Prompt
Below are the records; they must be reproduced verbatim.

Task input
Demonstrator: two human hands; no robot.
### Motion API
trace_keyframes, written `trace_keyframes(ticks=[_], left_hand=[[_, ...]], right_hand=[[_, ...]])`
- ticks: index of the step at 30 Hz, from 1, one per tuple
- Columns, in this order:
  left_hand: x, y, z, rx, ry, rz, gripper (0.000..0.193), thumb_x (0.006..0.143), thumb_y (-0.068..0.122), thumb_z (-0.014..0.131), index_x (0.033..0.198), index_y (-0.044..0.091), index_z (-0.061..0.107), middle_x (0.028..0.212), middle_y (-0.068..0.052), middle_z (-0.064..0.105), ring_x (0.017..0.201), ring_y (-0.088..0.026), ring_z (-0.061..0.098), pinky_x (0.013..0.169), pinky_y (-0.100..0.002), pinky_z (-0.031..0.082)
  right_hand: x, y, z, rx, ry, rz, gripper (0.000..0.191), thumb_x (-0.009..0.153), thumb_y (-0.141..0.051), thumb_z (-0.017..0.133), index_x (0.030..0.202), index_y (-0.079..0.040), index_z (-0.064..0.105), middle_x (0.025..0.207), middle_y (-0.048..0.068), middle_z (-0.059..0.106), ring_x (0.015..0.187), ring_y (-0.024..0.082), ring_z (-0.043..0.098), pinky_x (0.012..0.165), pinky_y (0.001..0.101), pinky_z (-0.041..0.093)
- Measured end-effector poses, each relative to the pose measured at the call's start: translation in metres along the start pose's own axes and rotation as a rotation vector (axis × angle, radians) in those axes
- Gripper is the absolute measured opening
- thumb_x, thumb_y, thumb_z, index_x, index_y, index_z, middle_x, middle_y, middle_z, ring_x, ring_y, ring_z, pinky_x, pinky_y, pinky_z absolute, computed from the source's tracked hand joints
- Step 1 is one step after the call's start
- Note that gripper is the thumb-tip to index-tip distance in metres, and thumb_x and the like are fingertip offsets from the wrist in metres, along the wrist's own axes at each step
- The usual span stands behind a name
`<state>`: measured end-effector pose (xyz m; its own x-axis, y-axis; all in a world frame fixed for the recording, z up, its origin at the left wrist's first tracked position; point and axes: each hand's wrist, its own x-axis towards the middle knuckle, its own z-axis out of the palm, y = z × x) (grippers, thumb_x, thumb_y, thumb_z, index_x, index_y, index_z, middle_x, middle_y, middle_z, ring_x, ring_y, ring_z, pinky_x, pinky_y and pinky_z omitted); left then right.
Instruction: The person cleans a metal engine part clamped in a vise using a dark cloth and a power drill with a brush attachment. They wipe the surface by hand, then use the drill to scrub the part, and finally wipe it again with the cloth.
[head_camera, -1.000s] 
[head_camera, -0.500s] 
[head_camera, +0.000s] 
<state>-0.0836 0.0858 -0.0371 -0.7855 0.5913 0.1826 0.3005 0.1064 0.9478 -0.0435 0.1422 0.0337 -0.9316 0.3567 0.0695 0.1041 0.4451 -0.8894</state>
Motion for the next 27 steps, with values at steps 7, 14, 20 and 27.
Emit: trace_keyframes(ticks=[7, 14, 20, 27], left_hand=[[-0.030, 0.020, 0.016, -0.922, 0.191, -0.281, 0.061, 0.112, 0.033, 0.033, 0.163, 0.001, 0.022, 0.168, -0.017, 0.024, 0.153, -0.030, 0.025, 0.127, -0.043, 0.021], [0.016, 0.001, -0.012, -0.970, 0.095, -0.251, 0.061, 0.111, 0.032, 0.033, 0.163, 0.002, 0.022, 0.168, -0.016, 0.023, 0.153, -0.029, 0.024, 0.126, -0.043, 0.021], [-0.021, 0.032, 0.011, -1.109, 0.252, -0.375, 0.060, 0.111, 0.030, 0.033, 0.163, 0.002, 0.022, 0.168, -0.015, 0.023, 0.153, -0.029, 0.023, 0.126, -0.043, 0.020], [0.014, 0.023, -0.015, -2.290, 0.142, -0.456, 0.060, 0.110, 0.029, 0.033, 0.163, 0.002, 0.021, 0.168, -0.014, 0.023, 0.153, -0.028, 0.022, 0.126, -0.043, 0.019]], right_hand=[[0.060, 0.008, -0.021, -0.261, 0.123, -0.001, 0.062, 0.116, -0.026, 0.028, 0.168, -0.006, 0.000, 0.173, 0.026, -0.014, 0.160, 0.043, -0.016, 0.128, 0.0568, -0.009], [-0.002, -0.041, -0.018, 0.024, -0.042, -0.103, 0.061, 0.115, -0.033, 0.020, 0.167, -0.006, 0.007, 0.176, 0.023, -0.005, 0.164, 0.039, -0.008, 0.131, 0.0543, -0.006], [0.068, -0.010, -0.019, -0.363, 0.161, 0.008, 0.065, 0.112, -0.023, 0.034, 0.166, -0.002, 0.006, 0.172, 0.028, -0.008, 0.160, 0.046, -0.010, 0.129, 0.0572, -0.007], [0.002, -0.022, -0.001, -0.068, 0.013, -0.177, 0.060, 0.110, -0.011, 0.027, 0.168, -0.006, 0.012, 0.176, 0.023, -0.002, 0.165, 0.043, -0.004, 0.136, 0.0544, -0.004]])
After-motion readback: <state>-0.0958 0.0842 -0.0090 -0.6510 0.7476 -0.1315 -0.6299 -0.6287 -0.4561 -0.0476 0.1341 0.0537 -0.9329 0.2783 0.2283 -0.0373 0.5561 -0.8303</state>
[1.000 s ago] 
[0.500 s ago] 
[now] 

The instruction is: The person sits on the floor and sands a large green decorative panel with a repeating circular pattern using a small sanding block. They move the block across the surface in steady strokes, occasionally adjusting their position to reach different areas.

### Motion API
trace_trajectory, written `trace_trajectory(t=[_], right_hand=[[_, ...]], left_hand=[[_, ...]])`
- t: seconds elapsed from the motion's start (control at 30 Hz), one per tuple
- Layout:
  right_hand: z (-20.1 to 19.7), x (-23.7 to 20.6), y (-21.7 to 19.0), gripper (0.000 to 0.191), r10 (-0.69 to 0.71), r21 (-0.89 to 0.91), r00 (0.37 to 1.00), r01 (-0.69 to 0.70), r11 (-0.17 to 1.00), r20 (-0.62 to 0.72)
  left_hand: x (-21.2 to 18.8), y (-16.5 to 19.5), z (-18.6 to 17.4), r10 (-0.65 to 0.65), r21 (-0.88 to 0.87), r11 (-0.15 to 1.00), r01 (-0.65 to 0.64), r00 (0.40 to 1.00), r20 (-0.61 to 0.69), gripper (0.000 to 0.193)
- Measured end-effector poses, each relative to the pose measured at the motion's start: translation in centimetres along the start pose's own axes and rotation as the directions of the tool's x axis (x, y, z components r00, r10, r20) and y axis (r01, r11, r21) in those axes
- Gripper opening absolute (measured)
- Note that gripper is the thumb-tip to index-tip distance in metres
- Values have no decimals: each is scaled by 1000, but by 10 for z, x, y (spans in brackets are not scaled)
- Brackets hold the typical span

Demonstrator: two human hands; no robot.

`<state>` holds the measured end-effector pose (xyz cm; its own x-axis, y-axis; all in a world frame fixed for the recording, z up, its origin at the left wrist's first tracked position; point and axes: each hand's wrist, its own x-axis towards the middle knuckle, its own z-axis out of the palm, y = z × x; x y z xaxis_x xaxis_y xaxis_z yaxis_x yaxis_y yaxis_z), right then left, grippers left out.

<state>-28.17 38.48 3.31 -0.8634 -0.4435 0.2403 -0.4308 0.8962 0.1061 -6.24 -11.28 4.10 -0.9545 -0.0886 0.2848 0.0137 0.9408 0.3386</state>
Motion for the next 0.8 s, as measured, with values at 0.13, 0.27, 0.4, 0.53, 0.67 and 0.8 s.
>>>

Answer section
Demonstrator: two human hands; no robot.
### Motion API
trace_keyframes, written `trace_keyframes(ticks=[_], left_hand=[[_, ...]], right_hand=[[_, ...]])`
- ticks: index of the step at 30 Hz, from 1, one per tuple
- Columns, in this order:
  left_hand: x, y, z, rx, ry, rz, gripper (0.000..0.193), thumb_x (0.006..0.143), thumb_y (-0.068..0.122), thumb_z (-0.014..0.131), index_x (0.033..0.198), index_y (-0.044..0.091), index_z (-0.061..0.107), middle_x (0.028..0.212), middle_y (-0.068..0.052), middle_z (-0.064..0.105), ring_x (0.017..0.201), ring_y (-0.088..0.026), ring_z (-0.061..0.098), pinky_x (0.013..0.169), pinky_y (-0.100..0.002), pinky_z (-0.031..0.082)
  right_hand: x, y, z, rx, ry, rz, gripper (0.000..0.191), thumb_x (-0.009..0.153), thumb_y (-0.141..0.051), thumb_z (-0.017..0.133), index_x (0.030..0.202), index_y (-0.079..0.040), index_z (-0.064..0.105), middle_x (0.025..0.207), middle_y (-0.048..0.068), middle_z (-0.059..0.106), ring_x (0.015..0.187), ring_y (-0.024..0.082), ring_z (-0.043..0.098), pinky_x (0.012..0.165), pinky_y (0.001..0.101), pinky_z (-0.041..0.093)
- Measured end-effector poses, each relative to the pose measured at the call's start: translation in metres along the start pose's own axes and rotation as a rotation vector (axis × angle, radians) in those axes
- Gripper is the absolute measured opening
- thumb_x, thumb_y, thumb_z, index_x, index_y, index_z, middle_x, middle_y, middle_z, ring_x, ring_y, ring_z, pinky_x, pinky_y, pinky_z absolute, computed from the source's tracked hand joints
- Step 1 is one step after the call's start
- Note that gripper is the thumb-tip to index-tip distance in metres, and thumb_x and the like are fingertip offsets from the wrist in metres, along the wrist's own axes at each step
- The usual span stands behind a name
`<state>`: measured end-effector pose (xyz m; its own x-axis, y-axis; all in a world frame fixed for the recording, z up, its origin at the left wrist's first tracked position; point and axes: each hand's wrist, its own x-axis towards the middle knuckle, its own z-axis out of the palm, y = z × x) (grippers, thumb_x, thumb_y, thumb_z, index_x, index_y, index_z, middle_x, middle_y, middle_z, ring_x, ring_y, ring_z, pinky_x, pinky_y and pinky_z omitted); left then right.
Instruction: The person cleans a metal engine part clamped in a vise using a dark cloth and a power drill with a brush attachment. They wipe the surface by hand, then use the drill to scrub the part, and finally wipe it again with the cloth.
[head_camera, -1.000s] 
[head_camera, -0.500s] 
[head_camera, +0.000s] 
<state>-0.0836 0.0858 -0.0371 -0.7855 0.5913 0.1826 0.3005 0.1064 0.9478 -0.0435 0.1422 0.0337 -0.9316 0.3567 0.0695 0.1041 0.4451 -0.8894</state>
Motion for the next 27 steps, with values at steps 7, 14, 20 and 27.
Emit: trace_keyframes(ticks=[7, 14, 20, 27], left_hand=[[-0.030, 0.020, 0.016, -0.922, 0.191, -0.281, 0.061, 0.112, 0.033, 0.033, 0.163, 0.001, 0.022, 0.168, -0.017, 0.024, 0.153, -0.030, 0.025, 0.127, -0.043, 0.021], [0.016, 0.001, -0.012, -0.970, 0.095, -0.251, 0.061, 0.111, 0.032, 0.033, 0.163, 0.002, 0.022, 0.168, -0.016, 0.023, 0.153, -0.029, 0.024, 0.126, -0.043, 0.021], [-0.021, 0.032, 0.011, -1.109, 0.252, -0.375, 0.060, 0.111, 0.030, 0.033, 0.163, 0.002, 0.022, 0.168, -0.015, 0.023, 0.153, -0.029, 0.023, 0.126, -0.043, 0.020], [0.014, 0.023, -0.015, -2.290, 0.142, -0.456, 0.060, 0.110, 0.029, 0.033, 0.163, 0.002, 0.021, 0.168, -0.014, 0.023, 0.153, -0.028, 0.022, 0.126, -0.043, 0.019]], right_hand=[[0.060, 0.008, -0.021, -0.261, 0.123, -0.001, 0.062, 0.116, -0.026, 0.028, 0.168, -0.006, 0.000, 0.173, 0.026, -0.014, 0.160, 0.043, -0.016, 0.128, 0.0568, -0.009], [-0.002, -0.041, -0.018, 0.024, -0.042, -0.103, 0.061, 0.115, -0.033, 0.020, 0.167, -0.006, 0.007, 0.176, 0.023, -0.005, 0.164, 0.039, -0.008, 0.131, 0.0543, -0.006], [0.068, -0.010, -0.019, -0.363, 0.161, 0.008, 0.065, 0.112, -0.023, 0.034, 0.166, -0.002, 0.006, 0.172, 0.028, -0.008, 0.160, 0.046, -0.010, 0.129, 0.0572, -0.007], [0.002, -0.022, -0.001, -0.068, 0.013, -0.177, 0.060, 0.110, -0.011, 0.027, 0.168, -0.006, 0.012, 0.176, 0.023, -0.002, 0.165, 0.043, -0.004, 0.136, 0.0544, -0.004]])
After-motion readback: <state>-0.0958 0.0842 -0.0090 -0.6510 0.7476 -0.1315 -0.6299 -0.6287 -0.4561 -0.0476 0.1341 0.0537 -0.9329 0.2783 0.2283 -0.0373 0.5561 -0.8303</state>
[1.000 s ago] 
[0.500 s ago] 
[now] 

The instruction is: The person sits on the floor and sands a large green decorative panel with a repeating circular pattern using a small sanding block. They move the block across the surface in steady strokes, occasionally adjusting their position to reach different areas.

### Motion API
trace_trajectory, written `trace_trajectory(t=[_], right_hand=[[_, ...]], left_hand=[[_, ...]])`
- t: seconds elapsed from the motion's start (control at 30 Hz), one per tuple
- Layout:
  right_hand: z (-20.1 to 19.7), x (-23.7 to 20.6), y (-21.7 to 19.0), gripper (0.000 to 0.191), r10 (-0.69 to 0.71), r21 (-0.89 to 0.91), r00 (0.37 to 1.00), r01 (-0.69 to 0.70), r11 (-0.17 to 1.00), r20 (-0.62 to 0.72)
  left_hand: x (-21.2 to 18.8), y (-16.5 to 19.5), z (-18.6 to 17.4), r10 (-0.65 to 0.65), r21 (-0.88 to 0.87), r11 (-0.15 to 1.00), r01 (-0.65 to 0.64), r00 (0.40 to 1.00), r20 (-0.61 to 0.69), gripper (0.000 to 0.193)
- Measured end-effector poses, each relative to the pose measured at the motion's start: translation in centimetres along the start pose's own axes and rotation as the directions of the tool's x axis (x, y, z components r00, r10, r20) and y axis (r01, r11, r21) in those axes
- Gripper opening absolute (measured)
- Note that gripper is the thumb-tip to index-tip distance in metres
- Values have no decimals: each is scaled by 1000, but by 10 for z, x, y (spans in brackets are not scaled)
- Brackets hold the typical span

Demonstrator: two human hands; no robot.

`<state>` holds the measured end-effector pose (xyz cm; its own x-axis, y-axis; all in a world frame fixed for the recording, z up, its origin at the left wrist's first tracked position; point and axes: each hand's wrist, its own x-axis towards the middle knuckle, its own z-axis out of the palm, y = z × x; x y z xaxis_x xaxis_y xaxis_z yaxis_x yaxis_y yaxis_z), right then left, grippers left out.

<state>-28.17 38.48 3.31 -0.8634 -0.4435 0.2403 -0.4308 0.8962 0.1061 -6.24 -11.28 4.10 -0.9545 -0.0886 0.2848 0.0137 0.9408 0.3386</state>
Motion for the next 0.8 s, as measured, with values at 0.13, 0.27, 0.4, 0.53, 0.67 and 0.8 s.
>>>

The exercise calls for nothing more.